Have you ever tried to learn a particular language?
If yes, we are sure that you know how difficult it is! To learn a language, you have to master grammar and vocabulary.
Nowadays, more and more businesses are working with hundreds of written and verbal strings every day.
Being a top mobile software development company, our core focus is on applying Natural Language Processing techniques to move toward a procedure of finding the cognitive meaning behind the traditional keyword-based interpretation. This procedure will help scale your business. Prior to discussing 4 NLP techniques, learn the meaning of natural language processing.
What is Natural Language Processing?
Natural Language Processing is a branch of Artificial Intelligence and Machine Learning that intends to provide computers with the ability to read and understand natural human language.
In short, NLP, a text classification process, is the way computers make sense of natural human language.
Use Cases of Natural Language Processing
Apart from cancer diagnosis, Natural Language Processing is used in several real-world applications. We have compiled a quick list to help you understand the exciting use cases of Natural Language Processing.
1. Spam Filtering
Google and other popular email providers use Natural Language Processing to identify the most common patterns present in spam to keep them out of your inbox.
2. Find Fake News
Twitter and other social media channels have started filtering out fake news and focusing on removing it before it is seen by the public.
3. Job Recruitment
The majority of employees have started using Natural Language Processing technique to scan resumes from applicants to pick the right talent that matches job opportunities.
4. Speech Recognition
Google Assistant, Siri, and Alexa are some of the common examples of speech recognition. Along with these, Google Translate also uses Natural Language Processing technique.
Popular Natural Language Processing Techniques You Must Implement
The following Natural Language Processing techniques use the latest Machine Language methods. Although each NLP technique is unique, they all can be implemented in an application based on the requirement.
1. Word Embedding
Word Embedding, a Neutral Network technique, is used to represent words mathematically. One Hot Encoding, FastText, Word2Vec, Binary Encoding, Latest Semantic Analysis Encoding, and TF-IDF are some of the commonly used word embedding techniques in NLP.
As computers understand the language of numbers, you need to encode words to numbers so that computers can read and process them.
2. Convolutional Neural Networks
Convolutional Neural Networks are effective tools to recognize images or videos. This NLP technique uses linear mathematical operations (known as convolutions). In this technique, convolutions are used over the input layer to compute the output. This powerful technique is mainly used for face recognition.
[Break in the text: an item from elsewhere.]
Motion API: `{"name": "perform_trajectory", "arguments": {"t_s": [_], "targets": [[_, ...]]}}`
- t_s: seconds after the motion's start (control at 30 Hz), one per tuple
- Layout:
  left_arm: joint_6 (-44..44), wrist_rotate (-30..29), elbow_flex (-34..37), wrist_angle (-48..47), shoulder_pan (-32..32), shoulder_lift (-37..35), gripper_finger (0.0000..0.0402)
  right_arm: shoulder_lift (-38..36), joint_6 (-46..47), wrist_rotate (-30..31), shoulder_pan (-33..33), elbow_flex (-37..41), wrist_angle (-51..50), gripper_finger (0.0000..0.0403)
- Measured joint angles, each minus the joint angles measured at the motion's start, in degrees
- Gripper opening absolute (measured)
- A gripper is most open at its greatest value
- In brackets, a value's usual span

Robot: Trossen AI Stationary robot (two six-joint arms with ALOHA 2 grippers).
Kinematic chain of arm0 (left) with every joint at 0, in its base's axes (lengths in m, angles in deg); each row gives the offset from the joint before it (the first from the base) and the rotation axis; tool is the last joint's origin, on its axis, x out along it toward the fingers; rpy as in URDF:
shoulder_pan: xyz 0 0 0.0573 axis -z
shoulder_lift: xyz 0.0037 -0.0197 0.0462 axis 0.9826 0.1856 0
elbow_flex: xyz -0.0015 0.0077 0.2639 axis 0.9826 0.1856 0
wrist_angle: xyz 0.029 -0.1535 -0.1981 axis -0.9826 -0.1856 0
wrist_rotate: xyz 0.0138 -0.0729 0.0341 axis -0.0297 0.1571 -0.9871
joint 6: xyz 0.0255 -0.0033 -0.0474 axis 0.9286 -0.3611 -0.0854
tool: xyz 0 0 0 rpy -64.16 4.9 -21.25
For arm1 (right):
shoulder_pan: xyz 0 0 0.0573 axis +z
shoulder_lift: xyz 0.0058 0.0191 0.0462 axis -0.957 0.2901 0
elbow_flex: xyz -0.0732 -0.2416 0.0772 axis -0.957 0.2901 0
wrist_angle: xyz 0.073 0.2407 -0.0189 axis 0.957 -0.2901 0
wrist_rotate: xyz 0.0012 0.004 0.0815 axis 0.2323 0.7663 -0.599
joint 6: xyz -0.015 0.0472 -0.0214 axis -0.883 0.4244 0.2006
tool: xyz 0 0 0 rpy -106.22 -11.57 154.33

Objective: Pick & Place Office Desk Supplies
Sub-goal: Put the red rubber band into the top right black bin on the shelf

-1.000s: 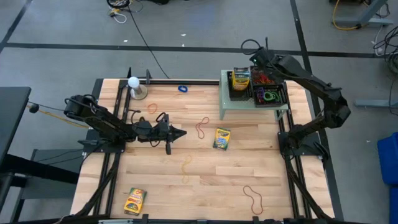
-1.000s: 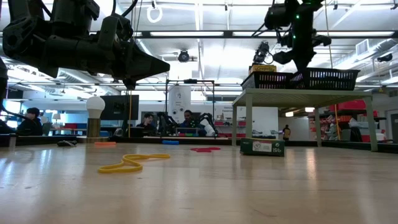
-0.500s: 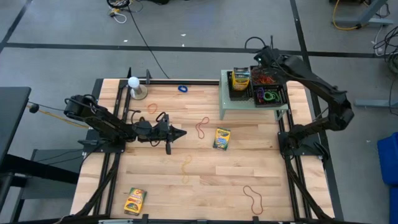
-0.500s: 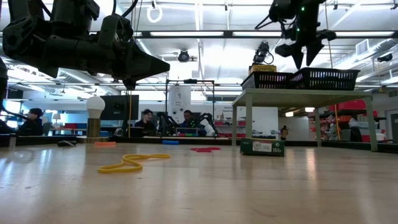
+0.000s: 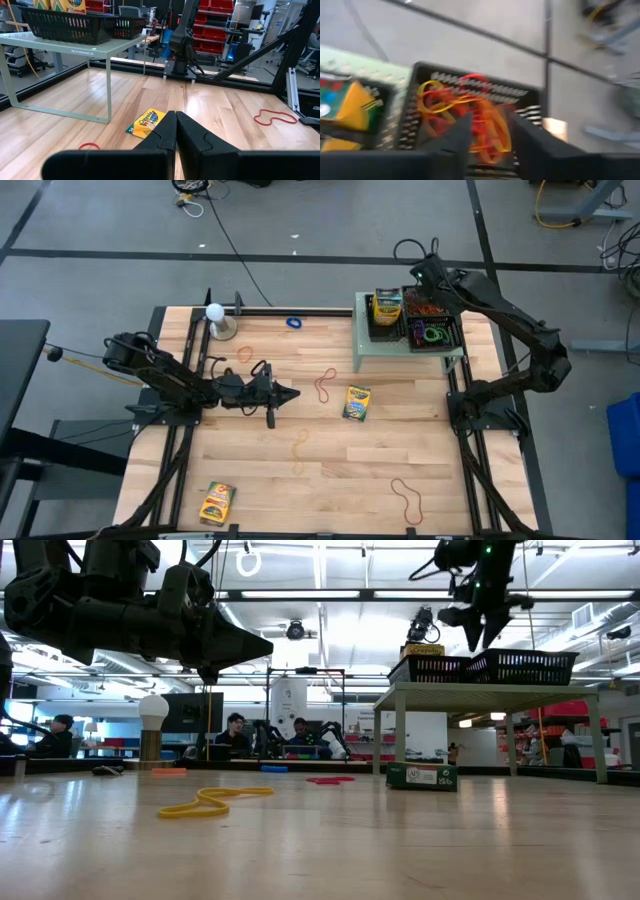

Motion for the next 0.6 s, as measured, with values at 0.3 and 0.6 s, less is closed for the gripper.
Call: {"name": "perform_trajectory", "arguments": {"t_s": [0.3, 0.6], "targets": [[-0.3, 0.0, 0.0, 0.0, 0.0, 0.0, 0.0011, 0.1, -2.9, -7.5, -6.0, 9.4, 13.2, 0.0014], [-0.1, 0.0, 0.0, 0.0, 0.0, 0.0, 0.0011, 0.1, -3.2, -7.4, -8.0, 14.2, 16.9, 0.0005]]}}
3. Recurrent Neural Networks
Recurrent Neural Networks (also known as RNNs) are one of the most commonly used Natural Language Processing techniques. This NLP technique is used for speech recognition as it allows previous outcomes to be used as inputs. Recurrent Neural Networks can process any input.
Long Short-Term Memory networks are a type of Recurrent Neural Network (RNNs) that solve several issues faced by traditional RNNs. Gated Recurrent Unit Networks are another type of Recurrent Neural Network that are effective in sequence learning tasks.
It’s no secret that this NLP technique is trending in the industry. It replaces RNN due to its relative simplicity. The major difference between RNNs and transformers is that RNNs need additional attention mechanisms, but transformers do not need the extra attention mechanism. BERT is one of the popular transformers is BERT that can be used for tasks such as question answering.
Natural Language Processing systems are making a rapid transformation. It is challenging to keep up with every latest technique, but you can’t afford to avoid implementing it in your application. We have already uncovered the top Natural Language Processing techniques. Hope you’ll find these techniques helpful for your app.